* Exercise instructions *
Transcribe, starting at the line with "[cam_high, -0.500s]" and ending at the line with "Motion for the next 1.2", every line of the material below exactly, but leave out the pictures and anything outside that span.

* Data to examine *
--------------------
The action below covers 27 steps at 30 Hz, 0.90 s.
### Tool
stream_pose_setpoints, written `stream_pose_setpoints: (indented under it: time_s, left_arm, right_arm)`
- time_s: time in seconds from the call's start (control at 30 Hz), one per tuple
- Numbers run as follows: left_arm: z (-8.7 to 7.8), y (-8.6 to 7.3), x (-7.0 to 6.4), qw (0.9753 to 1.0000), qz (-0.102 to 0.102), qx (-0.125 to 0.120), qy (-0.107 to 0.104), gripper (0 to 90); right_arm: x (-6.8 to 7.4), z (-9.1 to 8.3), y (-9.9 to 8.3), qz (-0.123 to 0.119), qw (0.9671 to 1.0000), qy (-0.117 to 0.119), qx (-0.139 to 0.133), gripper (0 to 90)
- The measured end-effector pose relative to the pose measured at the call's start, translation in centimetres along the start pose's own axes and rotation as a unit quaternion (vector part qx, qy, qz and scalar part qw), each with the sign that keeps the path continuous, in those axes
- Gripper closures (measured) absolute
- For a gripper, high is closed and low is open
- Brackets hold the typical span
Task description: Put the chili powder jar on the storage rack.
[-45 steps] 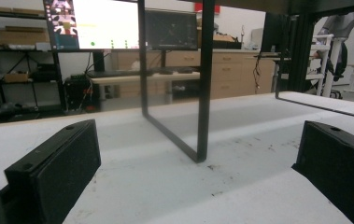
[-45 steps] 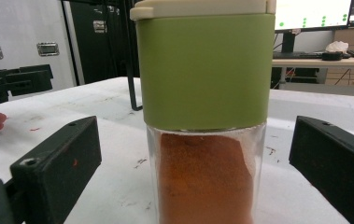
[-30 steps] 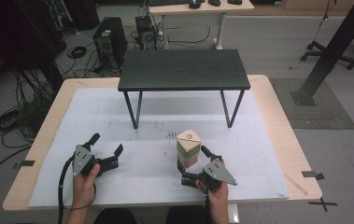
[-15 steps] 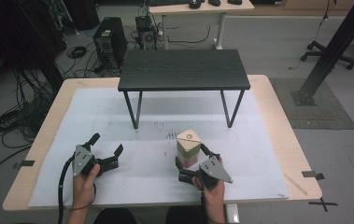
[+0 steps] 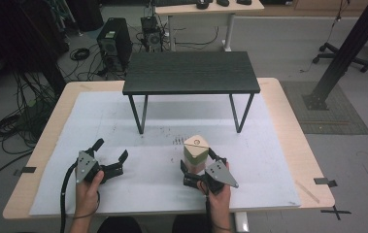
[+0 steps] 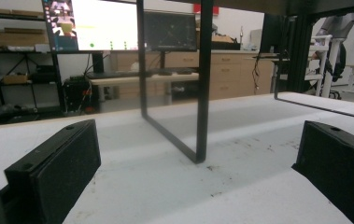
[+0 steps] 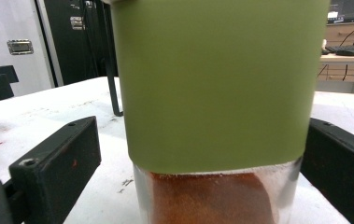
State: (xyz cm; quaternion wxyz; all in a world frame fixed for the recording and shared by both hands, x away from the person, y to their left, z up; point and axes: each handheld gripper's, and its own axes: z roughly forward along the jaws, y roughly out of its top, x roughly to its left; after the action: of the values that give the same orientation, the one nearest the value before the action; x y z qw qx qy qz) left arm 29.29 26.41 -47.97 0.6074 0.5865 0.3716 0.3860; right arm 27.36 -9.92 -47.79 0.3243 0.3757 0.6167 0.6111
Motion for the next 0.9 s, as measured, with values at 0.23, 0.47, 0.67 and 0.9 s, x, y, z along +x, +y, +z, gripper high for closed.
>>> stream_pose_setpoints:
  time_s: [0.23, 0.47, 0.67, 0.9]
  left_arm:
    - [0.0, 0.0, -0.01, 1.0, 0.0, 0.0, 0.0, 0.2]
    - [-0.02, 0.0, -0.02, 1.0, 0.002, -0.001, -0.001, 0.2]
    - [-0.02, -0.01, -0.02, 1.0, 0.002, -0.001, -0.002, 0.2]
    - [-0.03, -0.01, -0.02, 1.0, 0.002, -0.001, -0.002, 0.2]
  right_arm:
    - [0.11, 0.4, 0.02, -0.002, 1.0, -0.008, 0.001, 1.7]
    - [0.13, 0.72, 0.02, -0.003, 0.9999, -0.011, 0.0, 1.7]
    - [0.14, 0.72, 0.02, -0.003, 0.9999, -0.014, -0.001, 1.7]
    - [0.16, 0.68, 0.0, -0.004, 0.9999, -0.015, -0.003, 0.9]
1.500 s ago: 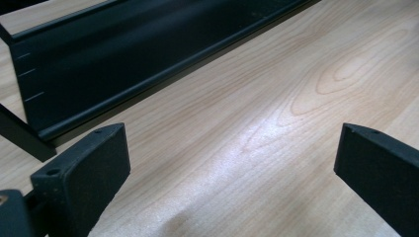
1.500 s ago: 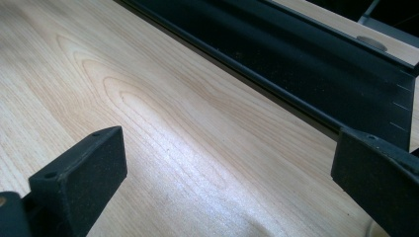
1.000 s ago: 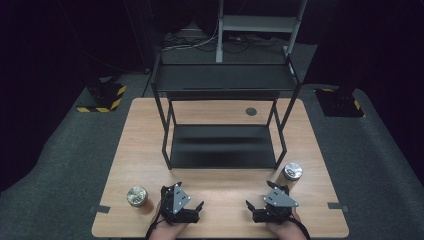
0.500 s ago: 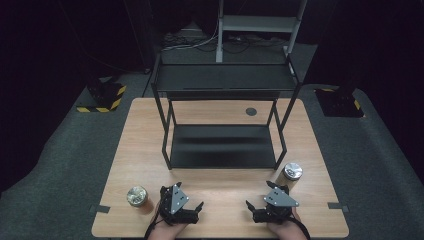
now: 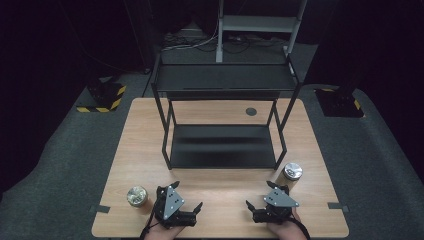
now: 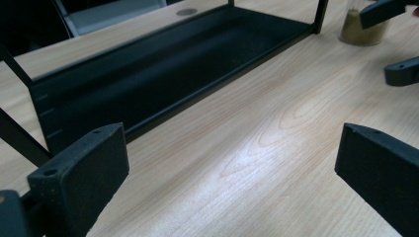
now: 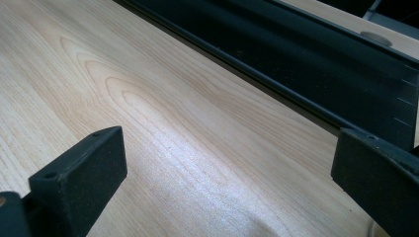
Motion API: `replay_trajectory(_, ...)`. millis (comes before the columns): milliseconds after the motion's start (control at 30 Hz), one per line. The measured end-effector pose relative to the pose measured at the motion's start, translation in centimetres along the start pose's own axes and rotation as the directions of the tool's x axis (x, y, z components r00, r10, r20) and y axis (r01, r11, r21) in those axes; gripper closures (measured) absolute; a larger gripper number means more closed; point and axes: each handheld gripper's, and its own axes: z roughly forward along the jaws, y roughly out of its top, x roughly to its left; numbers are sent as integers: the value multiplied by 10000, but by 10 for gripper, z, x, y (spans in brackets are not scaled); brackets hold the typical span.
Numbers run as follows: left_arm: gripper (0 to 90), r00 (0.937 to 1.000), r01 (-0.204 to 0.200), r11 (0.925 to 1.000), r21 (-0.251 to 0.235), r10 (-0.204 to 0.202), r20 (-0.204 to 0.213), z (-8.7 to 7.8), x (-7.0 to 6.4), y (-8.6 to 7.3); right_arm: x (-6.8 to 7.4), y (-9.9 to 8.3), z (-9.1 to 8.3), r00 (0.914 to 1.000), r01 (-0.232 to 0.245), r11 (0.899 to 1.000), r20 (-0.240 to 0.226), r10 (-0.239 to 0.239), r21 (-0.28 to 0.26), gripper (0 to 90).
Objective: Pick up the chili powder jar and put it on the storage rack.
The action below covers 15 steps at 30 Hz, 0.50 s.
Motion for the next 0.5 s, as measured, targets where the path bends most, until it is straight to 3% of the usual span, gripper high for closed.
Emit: replay_trajectory(500, 4, 9998, -115, 9974, -712, 125, 127, -20, 2, 5, 1, -1, 0, 10000, -48, 10000, 79, 48, -37, 0)
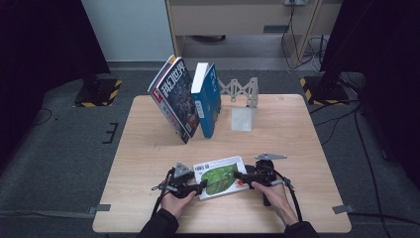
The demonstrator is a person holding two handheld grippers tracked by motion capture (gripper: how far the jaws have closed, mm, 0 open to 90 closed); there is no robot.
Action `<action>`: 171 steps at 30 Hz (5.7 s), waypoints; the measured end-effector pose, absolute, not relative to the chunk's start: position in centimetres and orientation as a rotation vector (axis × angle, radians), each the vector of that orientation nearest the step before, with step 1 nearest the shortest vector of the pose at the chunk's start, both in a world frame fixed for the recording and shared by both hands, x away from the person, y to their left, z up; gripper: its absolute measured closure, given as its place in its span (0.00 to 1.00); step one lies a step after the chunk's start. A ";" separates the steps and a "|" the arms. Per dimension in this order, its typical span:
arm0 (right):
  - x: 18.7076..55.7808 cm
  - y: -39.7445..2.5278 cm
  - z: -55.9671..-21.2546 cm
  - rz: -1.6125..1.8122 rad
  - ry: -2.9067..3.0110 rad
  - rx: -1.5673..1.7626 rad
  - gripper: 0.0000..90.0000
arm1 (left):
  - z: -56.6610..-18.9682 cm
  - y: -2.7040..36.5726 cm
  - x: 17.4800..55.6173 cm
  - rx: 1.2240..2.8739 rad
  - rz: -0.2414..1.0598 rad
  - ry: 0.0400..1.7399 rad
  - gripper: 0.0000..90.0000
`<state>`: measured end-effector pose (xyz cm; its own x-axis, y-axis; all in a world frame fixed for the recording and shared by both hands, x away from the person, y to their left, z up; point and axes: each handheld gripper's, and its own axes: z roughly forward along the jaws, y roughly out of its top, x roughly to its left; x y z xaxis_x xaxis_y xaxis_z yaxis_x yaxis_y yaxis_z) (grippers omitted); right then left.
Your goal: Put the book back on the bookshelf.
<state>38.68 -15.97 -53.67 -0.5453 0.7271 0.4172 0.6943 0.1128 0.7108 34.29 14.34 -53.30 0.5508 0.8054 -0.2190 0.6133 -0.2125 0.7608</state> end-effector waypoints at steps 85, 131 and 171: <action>38.1 -18.1 -53.4 1.617 2.229 1.705 0.37 | -53.6 13.9 34.8 1.925 0.205 1.103 0.28; 38.0 -17.9 -53.2 1.632 2.251 1.665 0.36 | -53.6 14.5 34.7 1.921 0.178 1.089 0.25; 37.3 -18.8 -51.3 1.982 2.084 1.633 0.42 | -53.7 14.8 34.6 1.877 0.137 1.094 0.20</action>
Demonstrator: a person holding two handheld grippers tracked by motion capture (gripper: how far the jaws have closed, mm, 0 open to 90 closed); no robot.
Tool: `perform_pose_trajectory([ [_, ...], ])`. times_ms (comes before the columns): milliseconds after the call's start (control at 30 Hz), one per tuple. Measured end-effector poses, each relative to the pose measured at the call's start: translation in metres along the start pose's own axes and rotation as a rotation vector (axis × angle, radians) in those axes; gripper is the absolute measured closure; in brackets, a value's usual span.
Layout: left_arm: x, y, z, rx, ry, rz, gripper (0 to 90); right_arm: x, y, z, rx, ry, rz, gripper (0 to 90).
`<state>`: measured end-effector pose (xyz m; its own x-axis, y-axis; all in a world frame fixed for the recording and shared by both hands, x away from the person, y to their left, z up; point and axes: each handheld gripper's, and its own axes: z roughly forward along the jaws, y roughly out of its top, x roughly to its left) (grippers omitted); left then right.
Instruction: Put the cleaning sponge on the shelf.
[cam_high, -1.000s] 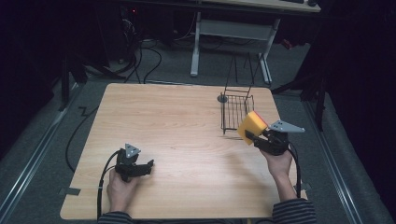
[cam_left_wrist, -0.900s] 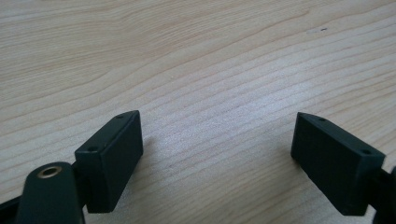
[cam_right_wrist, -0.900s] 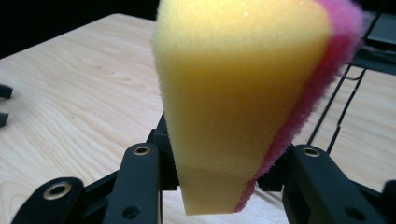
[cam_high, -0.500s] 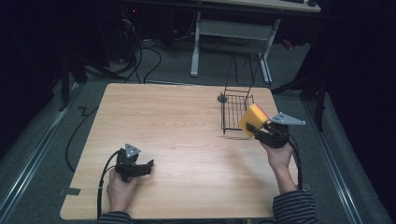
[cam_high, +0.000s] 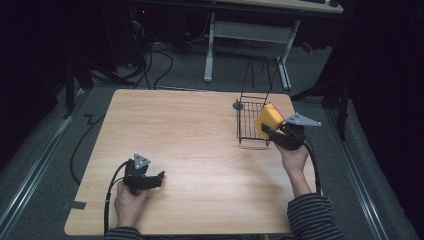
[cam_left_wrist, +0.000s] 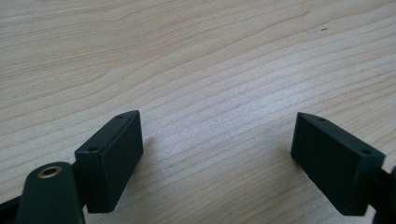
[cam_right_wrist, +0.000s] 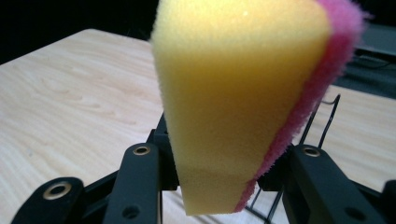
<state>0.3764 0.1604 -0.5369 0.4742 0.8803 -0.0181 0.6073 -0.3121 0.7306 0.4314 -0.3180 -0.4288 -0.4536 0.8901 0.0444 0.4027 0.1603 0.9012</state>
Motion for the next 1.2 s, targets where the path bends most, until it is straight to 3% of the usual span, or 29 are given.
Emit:
perform_pose_trajectory([
  [233,0.0,0.0,0.0,0.001,-0.001,0.001,17.4,-0.001,0.003,0.018,0.019,-0.037,-0.003,60.7],
  [367,0.0,0.0,0.0,0.001,-0.001,0.001,17.4,-0.003,0.001,0.031,-0.006,-0.07,0.004,60.6],
  [567,0.0,0.0,0.0,0.0,-0.001,0.001,17.4,-0.014,-0.009,0.05,0.049,-0.109,0.045,60.7],
  [800,0.0,0.0,0.0,0.0,-0.001,0.001,17.4,-0.019,-0.016,0.063,0.065,-0.142,0.07,60.8],
  [1033,0.0,0.0,0.0,0.0,-0.001,0.001,17.4,-0.022,-0.023,0.077,0.126,-0.158,0.053,61.0],
  [1200,0.0,0.0,0.0,0.001,-0.001,0.001,17.4,-0.018,-0.019,0.083,0.132,-0.155,0.033,60.9],
])
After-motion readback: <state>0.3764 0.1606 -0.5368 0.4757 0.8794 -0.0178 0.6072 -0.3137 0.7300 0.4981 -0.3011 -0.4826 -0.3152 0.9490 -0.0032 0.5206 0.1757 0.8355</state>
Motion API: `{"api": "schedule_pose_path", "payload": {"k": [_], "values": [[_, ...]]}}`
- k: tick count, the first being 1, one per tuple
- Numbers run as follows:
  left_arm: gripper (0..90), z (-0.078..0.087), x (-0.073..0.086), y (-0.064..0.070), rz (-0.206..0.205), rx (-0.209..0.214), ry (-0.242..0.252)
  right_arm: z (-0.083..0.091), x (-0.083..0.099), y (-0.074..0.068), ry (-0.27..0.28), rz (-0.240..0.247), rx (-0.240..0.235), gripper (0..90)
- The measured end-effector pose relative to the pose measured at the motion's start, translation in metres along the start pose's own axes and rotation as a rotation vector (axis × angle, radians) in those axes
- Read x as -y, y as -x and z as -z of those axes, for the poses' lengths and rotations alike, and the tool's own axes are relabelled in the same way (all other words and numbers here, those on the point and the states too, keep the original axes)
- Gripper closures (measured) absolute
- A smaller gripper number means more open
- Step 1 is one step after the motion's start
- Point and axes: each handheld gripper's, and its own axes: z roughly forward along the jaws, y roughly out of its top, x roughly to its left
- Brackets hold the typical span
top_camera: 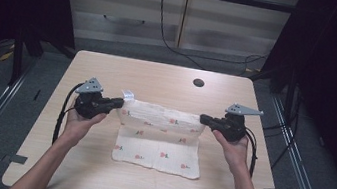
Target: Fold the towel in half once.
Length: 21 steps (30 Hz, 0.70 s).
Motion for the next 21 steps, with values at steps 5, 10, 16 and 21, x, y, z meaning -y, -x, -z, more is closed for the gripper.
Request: {"api": "schedule_pose_path", "payload": {"k": [5, 10, 16, 21], "values": [[85.8, 0.004, 0.011, 0.004, 0.004, 0.003, -0.011, 0.0, 0.008, -0.004, -0.012, 0.003, -0.018, 87.3], [85.8, 0.005, 0.018, 0.009, -0.004, 0.007, -0.024, 0.002, 0.014, -0.009, -0.027, 0.013, -0.029, 87.3], [85.7, 0.012, 0.023, 0.011, 0.014, 0.035, -0.026, 0.01, 0.017, -0.017, -0.039, 0.04, -0.031, 87.3], [85.7, 0.022, 0.024, 0.018, -0.002, 0.044, -0.023, 0.018, 0.021, -0.025, -0.031, 0.059, -0.043, 87.3]]}}
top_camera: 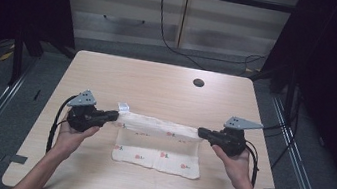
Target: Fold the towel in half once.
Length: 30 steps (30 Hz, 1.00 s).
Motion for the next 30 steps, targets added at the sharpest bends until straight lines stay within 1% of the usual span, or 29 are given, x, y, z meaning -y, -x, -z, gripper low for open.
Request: {"api": "schedule_pose_path", "payload": {"k": [1, 2, 3, 5, 7, 8, 9, 11, 12, 13, 14, 16, 17, 18, 20, 24, 26, 30], "values": [[85.7, 0.001, 0.001, 0.001, -0.003, 0.007, -0.001, 0.001, 0.001, -0.001, 0.0, 0.0, -0.005, 87.3], [85.7, 0.001, 0.004, 0.003, 0.014, 0.02, -0.002, 0.002, 0.002, -0.001, 0.001, -0.004, -0.007, 87.3], [85.7, 0.0, 0.006, 0.004, 0.015, 0.019, -0.012, 0.002, 0.004, -0.001, -0.004, -0.008, -0.008, 87.3], [85.6, -0.006, 0.017, 0.005, 0.007, 0.011, -0.052, 0.003, 0.007, 0.0, -0.011, -0.022, -0.007, 87.3], [85.7, -0.01, 0.025, 0.007, 0.007, 0.018, -0.08, 0.002, 0.013, 0.001, -0.025, -0.029, -0.011, 87.3], [85.6, -0.012, 0.027, 0.008, 0.004, 0.021, -0.096, 0.001, 0.017, 0.001, -0.04, -0.03, -0.01, 87.3], [85.7, -0.013, 0.029, 0.01, -0.007, 0.022, -0.107, 0.0, 0.02, 0.0, -0.055, -0.029, -0.009, 87.3], [85.6, -0.014, 0.032, 0.013, -0.041, 0.014, -0.135, -0.001, 0.025, -0.001, -0.069, -0.03, -0.011, 87.3], [85.5, -0.014, 0.034, 0.015, -0.036, 0.022, -0.141, -0.001, 0.028, -0.002, -0.077, -0.031, -0.014, 87.3], [85.5, -0.013, 0.036, 0.016, -0.042, 0.022, -0.146, -0.002, 0.031, -0.003, -0.091, -0.031, -0.014, 87.1], [85.4, -0.013, 0.038, 0.017, -0.028, 0.031, -0.141, -0.003, 0.034, -0.004, -0.099, -0.032, -0.019, 87.0], [85.4, -0.011, 0.041, 0.018, -0.018, 0.044, -0.142, -0.004, 0.042, -0.006, -0.116, -0.041, -0.033, 86.5], [85.3, -0.01, 0.043, 0.02, -0.029, 0.05, -0.147, -0.004, 0.046, -0.007, -0.124, -0.041, -0.032, 86.2], [85.3, -0.01, 0.045, 0.022, -0.029, 0.053, -0.149, -0.003, 0.051, -0.009, -0.139, -0.044, -0.032, 85.9], [85.2, -0.011, 0.051, 0.025, -0.021, 0.066, -0.162, -0.002, 0.055, -0.01, -0.145, -0.047, -0.036, 85.7], [85.1, -0.013, 0.062, 0.031, -0.036, 0.077, -0.2, -0.005, 0.063, -0.014, -0.186, -0.047, -0.04, 85.5], [85.0, -0.014, 0.067, 0.033, -0.04, 0.086, -0.217, -0.007, 0.065, -0.014, -0.202, -0.04, -0.042, 84.9], [83.8, -0.017, 0.072, 0.036, -0.049, 0.084, -0.251, -0.008, 0.067, -0.017, -0.22, -0.033, -0.039, 81.4]]}}
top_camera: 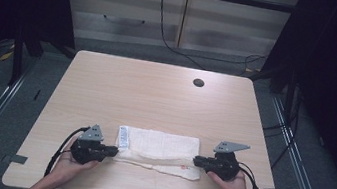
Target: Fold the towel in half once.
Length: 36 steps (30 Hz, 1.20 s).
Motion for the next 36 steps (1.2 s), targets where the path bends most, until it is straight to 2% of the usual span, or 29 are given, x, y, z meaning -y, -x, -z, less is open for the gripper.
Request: {"api": "schedule_pose_path", "payload": {"k": [5, 9, 10, 12, 17, 19, 21, 24, 26, 29, 31, 32, 36], "values": [[78.1, 0.003, 0.0, 0.001, 0.015, 0.006, 0.005, 0.001, 0.003, -0.001, -0.01, -0.005, 0.011, 74.6], [74.3, 0.011, 0.001, 0.004, 0.023, 0.031, 0.019, 0.005, 0.009, -0.005, -0.033, -0.012, 0.015, 68.7], [73.9, 0.015, 0.002, 0.005, 0.014, 0.022, 0.02, 0.006, 0.01, -0.005, -0.035, -0.004, 0.012, 67.1], [73.1, 0.02, 0.002, 0.005, 0.022, 0.023, 0.038, 0.01, 0.011, -0.005, -0.028, -0.02, 0.012, 64.7], [72.4, 0.026, -0.004, -0.007, 0.051, -0.009, 0.082, 0.019, 0.006, -0.003, 0.016, -0.029, 0.019, 62.4], [72.4, 0.026, -0.007, -0.013, 0.056, -0.023, 0.097, 0.021, 0.002, -0.001, 0.027, -0.017, 0.029, 64.7], [72.5, 0.022, -0.012, -0.018, 0.062, -0.036, 0.092, 0.02, -0.004, 0.003, 0.032, -0.002, 0.049, 67.5], [74.0, 0.009, -0.019, -0.025, 0.059, -0.045, 0.072, 0.013, -0.015, 0.011, 0.031, 0.0, 0.068, 71.4], [75.6, 0.0, -0.025, -0.026, 0.039, -0.052, 0.047, 0.005, -0.023, 0.018, 0.029, 0.0, 0.076, 73.7], [78.8, -0.014, -0.029, -0.03, 0.057, -0.053, 0.024, -0.009, -0.037, 0.026, 0.004, 0.011, 0.082, 77.1], [78.8, -0.019, -0.028, -0.032, 0.056, -0.048, 0.002, -0.02, -0.045, 0.034, -0.009, 0.013, 0.091, 77.5], [78.8, -0.02, -0.026, -0.032, 0.049, -0.053, -0.01, -0.026, -0.048, 0.039, -0.006, -0.005, 0.091, 77.5], [78.8, -0.022, -0.019, -0.034, 0.051, -0.062, -0.024, -0.041, -0.051, 0.05, -0.029, -0.019, 0.106, 73.4]]}}
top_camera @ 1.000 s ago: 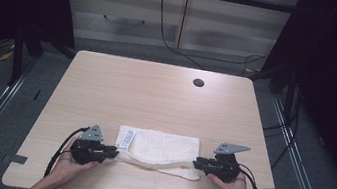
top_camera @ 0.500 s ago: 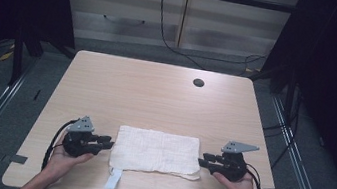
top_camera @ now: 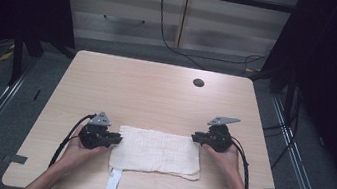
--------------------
* Expected answer *
[cam_high, -0.500s] 
[cam_high, +0.000s] 
[cam_left_wrist, +0.000s] 
[cam_right_wrist, +0.000s] 
<state>0.3764 0.1604 -0.5369 0.4742 0.8803 -0.0181 0.6073 -0.3121 0.7306 0.4314 -0.3180 -0.4288 -0.4536 0.8901 0.0444 0.4027 0.1603 0.9012</state>
Motion for the next 1.2 s, targets where the path bends most, until it is straight to 3% of the usual span, or 29 are given.

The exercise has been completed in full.